## INSTRUCTIONS FOR THE TASK
Repeat exactly the lines of the entries below from the one with "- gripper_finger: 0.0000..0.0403" through the one with "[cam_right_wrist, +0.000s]", both ends included, and nothing else.

(DATA FOR PROCESSING Opens)

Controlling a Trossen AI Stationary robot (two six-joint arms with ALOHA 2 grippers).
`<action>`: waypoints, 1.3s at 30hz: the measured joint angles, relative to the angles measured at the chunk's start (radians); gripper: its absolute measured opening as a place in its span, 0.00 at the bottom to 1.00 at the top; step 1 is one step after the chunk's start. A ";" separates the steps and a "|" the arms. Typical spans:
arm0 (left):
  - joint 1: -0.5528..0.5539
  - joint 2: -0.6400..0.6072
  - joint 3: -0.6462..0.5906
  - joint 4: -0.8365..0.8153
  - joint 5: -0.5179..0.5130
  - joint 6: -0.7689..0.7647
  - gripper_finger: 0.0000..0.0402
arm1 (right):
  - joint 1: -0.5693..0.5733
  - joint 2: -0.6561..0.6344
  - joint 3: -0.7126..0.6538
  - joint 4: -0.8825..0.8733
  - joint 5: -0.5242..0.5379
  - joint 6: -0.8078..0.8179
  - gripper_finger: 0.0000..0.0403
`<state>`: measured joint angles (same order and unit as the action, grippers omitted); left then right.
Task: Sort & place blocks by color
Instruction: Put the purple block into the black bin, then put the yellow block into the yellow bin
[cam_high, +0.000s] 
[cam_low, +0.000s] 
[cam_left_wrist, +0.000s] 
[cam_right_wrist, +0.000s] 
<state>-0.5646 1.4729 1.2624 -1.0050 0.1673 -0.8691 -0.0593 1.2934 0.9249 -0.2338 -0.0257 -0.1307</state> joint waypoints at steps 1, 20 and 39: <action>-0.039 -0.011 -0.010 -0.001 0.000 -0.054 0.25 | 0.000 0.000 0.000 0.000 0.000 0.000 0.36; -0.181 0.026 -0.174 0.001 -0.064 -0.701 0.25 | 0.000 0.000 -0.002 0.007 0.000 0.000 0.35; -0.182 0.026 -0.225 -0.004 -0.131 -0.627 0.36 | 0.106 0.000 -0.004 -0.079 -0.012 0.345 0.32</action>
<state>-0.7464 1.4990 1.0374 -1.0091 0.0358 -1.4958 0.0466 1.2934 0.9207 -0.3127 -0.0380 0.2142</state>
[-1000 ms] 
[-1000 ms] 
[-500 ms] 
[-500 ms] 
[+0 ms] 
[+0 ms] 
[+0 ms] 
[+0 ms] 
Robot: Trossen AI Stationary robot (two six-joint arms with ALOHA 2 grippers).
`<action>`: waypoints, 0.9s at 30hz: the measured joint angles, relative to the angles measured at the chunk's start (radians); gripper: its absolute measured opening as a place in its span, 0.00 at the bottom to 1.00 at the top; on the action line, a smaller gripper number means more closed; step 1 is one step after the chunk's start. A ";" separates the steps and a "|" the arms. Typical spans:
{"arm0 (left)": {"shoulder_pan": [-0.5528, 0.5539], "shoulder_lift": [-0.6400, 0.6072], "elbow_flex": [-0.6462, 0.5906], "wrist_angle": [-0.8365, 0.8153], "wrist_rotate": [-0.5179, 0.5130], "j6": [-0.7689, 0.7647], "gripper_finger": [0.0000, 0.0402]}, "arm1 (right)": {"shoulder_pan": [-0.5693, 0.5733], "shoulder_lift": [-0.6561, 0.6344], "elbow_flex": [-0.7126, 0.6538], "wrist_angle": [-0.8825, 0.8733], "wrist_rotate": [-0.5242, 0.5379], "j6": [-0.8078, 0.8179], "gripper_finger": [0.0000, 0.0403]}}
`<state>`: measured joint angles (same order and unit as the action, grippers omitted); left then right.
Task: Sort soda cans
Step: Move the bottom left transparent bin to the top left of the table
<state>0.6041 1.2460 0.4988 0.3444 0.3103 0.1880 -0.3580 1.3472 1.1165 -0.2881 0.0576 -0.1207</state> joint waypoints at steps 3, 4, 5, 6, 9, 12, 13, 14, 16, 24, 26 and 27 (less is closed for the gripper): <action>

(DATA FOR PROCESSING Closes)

## RESPONSE AREA
  - gripper_finger: 0.0000..0.0403
`<state>`: measured joint angles (same order and unit as the action, grippers omitted); left then right.
Task: Sort & place blocks by color
Instruction: Put the purple block into the black bin, then put the yellow block into the yellow bin
[cam_high, +0.000s] 
[cam_low, +0.000s] 
[cam_left_wrist, +0.000s] 
[cam_right_wrist, +0.000s] 

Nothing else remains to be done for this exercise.